■ Prompt ■
Within the listing below, how many lines feature the word "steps"? Reply with only that number.

■ Data under study ■

_____

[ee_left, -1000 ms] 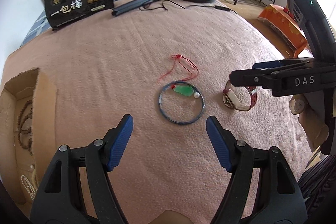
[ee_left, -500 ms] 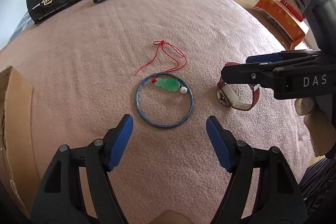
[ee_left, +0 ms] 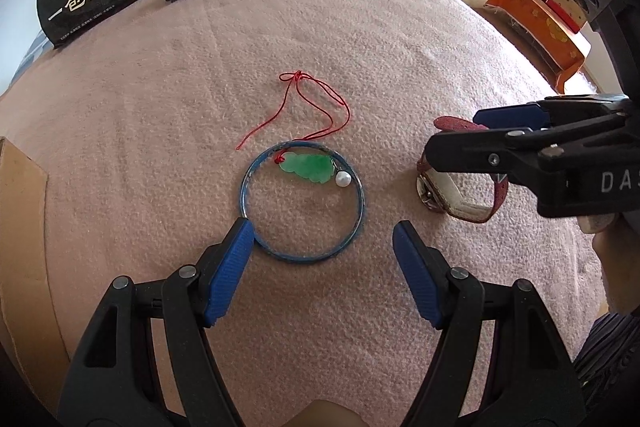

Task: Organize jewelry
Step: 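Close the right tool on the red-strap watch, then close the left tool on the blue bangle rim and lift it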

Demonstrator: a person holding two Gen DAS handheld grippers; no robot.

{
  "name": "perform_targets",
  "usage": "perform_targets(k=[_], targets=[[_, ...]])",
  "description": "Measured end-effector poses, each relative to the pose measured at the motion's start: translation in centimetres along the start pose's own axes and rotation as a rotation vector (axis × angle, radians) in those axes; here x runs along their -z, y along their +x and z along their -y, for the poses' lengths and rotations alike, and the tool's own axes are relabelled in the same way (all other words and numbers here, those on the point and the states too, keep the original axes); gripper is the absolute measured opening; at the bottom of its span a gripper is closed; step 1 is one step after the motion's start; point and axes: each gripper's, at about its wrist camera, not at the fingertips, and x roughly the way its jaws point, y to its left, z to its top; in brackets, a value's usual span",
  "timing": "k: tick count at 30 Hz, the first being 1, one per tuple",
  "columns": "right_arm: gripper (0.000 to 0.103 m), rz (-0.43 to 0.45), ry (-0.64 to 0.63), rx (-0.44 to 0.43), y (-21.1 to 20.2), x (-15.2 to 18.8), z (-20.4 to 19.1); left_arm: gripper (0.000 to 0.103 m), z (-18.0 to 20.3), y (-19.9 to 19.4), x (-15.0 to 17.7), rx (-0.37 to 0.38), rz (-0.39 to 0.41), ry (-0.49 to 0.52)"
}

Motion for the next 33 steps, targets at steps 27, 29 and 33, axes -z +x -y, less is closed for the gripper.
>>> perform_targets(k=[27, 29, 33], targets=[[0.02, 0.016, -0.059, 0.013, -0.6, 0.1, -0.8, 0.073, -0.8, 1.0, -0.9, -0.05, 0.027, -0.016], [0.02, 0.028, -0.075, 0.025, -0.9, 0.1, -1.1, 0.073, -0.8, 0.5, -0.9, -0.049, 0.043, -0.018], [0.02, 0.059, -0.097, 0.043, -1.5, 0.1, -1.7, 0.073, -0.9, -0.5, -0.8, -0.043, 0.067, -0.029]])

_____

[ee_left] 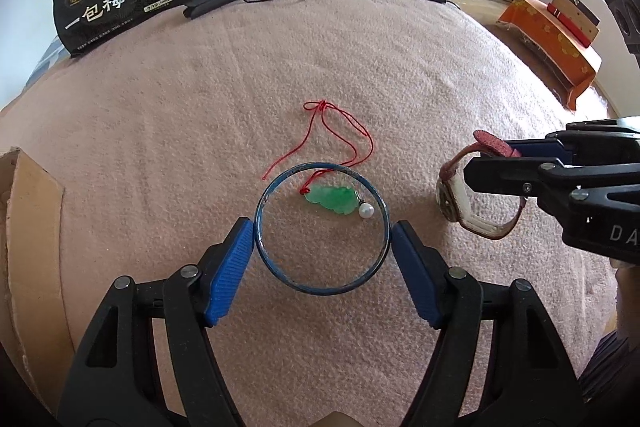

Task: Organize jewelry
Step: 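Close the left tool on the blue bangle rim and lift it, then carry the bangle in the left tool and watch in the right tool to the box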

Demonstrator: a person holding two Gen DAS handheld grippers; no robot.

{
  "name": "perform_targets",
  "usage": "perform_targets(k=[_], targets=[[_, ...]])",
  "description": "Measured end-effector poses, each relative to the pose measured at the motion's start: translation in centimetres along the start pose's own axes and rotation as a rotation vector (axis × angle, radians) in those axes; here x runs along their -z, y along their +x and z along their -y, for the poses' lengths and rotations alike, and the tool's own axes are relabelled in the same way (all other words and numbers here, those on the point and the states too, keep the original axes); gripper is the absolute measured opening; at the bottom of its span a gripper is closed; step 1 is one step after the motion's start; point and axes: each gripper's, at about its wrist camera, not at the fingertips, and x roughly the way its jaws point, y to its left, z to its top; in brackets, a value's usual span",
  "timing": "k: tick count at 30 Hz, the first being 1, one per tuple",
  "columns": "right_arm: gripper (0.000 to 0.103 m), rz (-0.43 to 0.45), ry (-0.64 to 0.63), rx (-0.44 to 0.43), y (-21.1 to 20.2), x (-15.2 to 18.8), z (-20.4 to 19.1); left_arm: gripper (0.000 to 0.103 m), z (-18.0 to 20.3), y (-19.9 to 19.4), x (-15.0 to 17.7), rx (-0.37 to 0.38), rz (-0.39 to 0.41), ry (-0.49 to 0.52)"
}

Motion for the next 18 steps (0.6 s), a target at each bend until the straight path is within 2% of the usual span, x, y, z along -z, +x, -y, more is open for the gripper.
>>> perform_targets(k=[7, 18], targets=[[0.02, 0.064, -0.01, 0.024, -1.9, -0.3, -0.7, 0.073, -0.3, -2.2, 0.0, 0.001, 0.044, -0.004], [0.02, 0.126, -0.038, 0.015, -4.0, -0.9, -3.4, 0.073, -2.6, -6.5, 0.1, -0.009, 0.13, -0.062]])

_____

■ Response ■
2